Other troops went in to the area and came under mortar fire from militants. The army said it responded with an airstrike and hit militants in the Bureij area.

Israeli government spokesman Mark Regev called the deadly Hamas ambush a “provocation,” describing Israel’s military operations as “defensive.”

“The only logic here is that Hamas wants to sacrifice the civilian population of Gaza in order to advance its extremist and hateful agenda,” he said.

The ambush was near the Nahal Oz terminal used by Israel to pump fuel into Gaza. The fuel supply was cut off last week after two Israeli civilians were killed in a Palestinian attack on the terminal—the only source of fuel for Gaza.

Wednesday’s death toll was the highest since an Israeli military offensive in early March that killed more than 120 Gazans, including dozens of civilians. Since then, Israel and Hamas appeared to be honoring an informal truce, though punctuated with Palestinian rocket attacks, some Israeli airstrikes and border skirmishes.

That changed dramatically Wednesday.

In the day’s deadliest attack, an Israeli helicopter fired four missiles at targets near the Bureij refugee camp in central Gaza, witnesses said.

Reuters cameraman Fadal Shana was killed while filming Israeli tank movements, apparently in an airstrike in the same area.

Other cameramen who rushed to the scene said they saw the Reuters jeep on fire, and Shana’s body lying next to it.

As colleagues rushed toward Shana, another missile was fired, said Wissam Nassar, a photographer with the Maan news agency. “There was an airstrike. We were thrown back, myself and another person.”

In separate Gaza clashes, five other Palestinian militants were killed, Palestinian officials said.

Palestinian President Mahmoud Abbas condemned the “Israeli aggression in Gaza” and urged all sides to “cooperate with Egyptian efforts to reach a truce to halt the bloody cycle of violence.” Abbas is visiting Moscow and has talks scheduled with President Bush in Washington next week.

Hamas spokesman Sami Abu Zuhri said the violence cast doubt on Egyptian cease-fire efforts. “There can be no discussion of a truce in the midst of these crimes,” he said, threatening revenge against Israel.
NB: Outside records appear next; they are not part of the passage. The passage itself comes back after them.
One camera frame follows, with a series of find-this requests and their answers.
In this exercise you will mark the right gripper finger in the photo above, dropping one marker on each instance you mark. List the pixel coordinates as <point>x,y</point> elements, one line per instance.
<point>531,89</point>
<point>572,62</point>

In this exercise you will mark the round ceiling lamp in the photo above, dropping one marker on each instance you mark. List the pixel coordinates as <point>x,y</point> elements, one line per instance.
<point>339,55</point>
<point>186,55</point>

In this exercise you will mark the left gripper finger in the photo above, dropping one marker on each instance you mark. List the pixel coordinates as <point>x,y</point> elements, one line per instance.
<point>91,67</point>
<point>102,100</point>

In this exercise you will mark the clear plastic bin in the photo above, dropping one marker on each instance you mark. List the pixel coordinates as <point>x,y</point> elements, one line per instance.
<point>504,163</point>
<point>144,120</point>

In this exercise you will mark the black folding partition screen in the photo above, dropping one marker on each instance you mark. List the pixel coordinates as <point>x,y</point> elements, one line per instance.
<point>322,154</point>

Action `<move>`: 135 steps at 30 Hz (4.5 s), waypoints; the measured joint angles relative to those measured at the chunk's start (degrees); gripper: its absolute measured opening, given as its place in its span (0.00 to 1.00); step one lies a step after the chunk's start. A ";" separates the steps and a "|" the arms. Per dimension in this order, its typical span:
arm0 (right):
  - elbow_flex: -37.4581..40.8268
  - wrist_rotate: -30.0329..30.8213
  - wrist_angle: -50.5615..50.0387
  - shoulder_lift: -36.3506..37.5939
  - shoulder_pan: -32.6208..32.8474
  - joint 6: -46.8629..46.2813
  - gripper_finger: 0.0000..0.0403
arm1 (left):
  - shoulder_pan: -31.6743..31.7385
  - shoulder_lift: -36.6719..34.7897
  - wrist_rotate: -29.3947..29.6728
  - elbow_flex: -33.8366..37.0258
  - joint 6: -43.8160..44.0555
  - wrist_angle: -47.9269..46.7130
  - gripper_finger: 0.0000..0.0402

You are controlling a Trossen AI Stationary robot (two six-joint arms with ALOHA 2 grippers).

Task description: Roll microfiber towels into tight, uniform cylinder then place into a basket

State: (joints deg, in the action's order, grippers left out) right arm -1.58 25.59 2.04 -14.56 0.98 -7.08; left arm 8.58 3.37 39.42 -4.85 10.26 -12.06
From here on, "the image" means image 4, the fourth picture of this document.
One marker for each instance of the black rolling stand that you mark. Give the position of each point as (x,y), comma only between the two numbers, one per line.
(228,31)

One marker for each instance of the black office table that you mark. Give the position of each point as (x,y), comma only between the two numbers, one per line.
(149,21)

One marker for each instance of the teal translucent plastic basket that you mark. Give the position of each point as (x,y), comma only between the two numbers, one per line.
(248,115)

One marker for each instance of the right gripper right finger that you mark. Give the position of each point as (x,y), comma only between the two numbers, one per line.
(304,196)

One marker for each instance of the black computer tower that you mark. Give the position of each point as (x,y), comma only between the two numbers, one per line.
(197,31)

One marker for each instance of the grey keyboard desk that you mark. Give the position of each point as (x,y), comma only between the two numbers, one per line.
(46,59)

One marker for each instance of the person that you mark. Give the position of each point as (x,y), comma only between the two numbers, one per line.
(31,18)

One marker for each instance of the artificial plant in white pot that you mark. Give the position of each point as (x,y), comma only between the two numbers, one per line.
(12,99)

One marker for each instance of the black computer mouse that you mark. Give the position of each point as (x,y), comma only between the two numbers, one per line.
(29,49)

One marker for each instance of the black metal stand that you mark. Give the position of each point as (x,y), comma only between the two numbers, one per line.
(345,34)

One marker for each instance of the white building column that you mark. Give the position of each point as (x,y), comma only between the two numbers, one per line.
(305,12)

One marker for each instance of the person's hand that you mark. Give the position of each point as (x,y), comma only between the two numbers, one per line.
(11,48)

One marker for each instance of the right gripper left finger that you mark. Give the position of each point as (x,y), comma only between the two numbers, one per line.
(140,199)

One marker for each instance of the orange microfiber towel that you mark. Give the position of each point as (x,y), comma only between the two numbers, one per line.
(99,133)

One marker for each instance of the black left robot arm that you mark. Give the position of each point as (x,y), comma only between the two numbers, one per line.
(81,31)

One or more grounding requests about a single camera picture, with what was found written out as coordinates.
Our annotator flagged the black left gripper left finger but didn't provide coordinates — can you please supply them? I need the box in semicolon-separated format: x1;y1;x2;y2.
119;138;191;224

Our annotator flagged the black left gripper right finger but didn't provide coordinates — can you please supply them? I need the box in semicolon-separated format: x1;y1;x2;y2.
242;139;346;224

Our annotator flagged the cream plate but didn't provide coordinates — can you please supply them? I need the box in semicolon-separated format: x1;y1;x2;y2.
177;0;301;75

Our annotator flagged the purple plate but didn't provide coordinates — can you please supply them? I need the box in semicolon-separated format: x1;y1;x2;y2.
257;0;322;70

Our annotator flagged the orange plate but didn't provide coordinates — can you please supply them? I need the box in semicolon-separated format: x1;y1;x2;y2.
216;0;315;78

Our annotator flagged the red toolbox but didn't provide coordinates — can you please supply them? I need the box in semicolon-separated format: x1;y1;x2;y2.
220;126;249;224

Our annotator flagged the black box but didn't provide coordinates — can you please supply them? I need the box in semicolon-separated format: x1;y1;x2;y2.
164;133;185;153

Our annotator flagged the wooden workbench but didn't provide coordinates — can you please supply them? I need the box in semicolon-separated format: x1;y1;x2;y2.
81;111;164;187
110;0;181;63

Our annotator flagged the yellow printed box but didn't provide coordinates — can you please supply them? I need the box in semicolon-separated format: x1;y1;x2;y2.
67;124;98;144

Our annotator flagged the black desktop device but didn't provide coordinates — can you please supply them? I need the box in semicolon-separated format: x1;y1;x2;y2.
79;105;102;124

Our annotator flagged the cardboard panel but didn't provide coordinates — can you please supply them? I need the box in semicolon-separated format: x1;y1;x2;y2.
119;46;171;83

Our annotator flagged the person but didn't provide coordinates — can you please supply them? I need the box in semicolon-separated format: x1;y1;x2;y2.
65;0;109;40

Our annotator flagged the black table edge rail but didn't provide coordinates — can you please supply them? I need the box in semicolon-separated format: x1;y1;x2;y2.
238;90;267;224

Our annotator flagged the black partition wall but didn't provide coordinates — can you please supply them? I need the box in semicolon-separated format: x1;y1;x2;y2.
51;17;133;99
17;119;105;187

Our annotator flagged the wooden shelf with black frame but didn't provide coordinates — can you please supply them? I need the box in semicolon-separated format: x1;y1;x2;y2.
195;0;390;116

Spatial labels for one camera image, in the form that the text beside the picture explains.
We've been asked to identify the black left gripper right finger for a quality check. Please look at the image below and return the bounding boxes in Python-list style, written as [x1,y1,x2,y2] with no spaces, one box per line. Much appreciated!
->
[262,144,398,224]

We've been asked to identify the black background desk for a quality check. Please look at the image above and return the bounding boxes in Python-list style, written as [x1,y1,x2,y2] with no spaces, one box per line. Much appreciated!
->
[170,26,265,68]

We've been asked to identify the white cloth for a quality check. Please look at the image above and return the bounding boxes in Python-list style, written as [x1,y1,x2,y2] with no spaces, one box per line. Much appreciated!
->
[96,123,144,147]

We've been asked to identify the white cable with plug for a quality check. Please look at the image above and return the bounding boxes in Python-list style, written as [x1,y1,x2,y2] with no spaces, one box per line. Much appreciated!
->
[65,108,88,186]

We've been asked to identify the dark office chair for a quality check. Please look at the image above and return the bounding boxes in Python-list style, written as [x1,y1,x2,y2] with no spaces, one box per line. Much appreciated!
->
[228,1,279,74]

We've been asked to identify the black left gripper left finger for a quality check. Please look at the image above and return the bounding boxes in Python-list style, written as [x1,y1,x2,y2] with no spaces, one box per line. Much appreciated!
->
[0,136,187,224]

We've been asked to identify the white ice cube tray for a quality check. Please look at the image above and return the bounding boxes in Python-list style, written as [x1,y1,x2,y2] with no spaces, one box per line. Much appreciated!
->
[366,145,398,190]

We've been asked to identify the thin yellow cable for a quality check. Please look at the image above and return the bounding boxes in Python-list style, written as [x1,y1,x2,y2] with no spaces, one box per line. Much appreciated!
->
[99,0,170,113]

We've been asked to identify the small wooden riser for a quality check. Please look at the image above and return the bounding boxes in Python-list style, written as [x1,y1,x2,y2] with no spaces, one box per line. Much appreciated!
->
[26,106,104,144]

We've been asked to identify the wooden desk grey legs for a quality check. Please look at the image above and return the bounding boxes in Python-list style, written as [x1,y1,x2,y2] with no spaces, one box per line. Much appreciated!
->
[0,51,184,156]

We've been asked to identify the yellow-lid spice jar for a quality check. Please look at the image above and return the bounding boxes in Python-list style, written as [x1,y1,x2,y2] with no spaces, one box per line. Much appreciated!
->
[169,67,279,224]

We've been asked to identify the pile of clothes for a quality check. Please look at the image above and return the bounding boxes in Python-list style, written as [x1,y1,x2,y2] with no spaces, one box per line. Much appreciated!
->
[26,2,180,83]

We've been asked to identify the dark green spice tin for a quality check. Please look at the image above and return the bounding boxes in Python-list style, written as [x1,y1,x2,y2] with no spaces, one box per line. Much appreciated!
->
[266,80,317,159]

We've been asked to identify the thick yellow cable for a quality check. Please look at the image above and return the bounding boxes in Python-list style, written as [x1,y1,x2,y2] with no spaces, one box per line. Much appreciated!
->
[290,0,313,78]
Israeli officials initially said the fuel deliveries would be suspended further because of Wednesday’s ambush. But just hours after the attack, Israel resumed some shipments to Gaza’s 1.4 million residents. It was not clear why the decision was reversed.

Mahmoud Khuzandar, deputy director of the Gaza fuel station owners’ association, said eight truckloads of fuel were delivered. He said half was cooking gas and the rest was diesel fuel for Gaza’s only power plant.

The fuel deliveries were expected to provide minor relief to the Gaza Strip, though they were only a tiny fraction of what the impoverished territory needs, Khuzandar said.


4 Responses

  1. jak

    In a twisted turn of events, Isreal finds itself defending gaza’s energy supply from attacks on it by gaza.
    The easy thing to do would be to let gazans destroy their own energy supply. End of story. But…….

    The only reason Isreal can’t let the energy run out of the gazans is because of how the story will be told by the “journalists”. Without media cooperation with the palistinian propaganda, hamas’ strategy would never work.

    Quite Damning, really. Remind me again who it is we’re fighting. Tribes. EjectEjectEject

  2. MikeMose

    I hope that Palestinian reporters were targeted, for the trash they write.

  3. TedB

    Reuters cameraman Fadal Shana was killed while filming Israeli tank movements, apparently in an airstrike in the same area.

    Justifiable homicide.

  4. Dan (The Infidel)

    “Hamas spokesman Sami Abu Zuhri said the violence cast doubt on Egyptian cease-fire efforts. “There can be no discussion of a truce in the midst of these crimes,” he said, threatening revenge against Israel.”

    Read Article 13 of the Ham-ass Charter. No peace negotiations will ever take place between Israel and Ham-ass.

    As to the Reuters guy? If he can run around with impunity in Gaza, then he’s one of them. Cause that’s the only way a reporter can get into Gaza w/o getting targeted by Ham-ass.

    Good job IDF. Now flatten the place.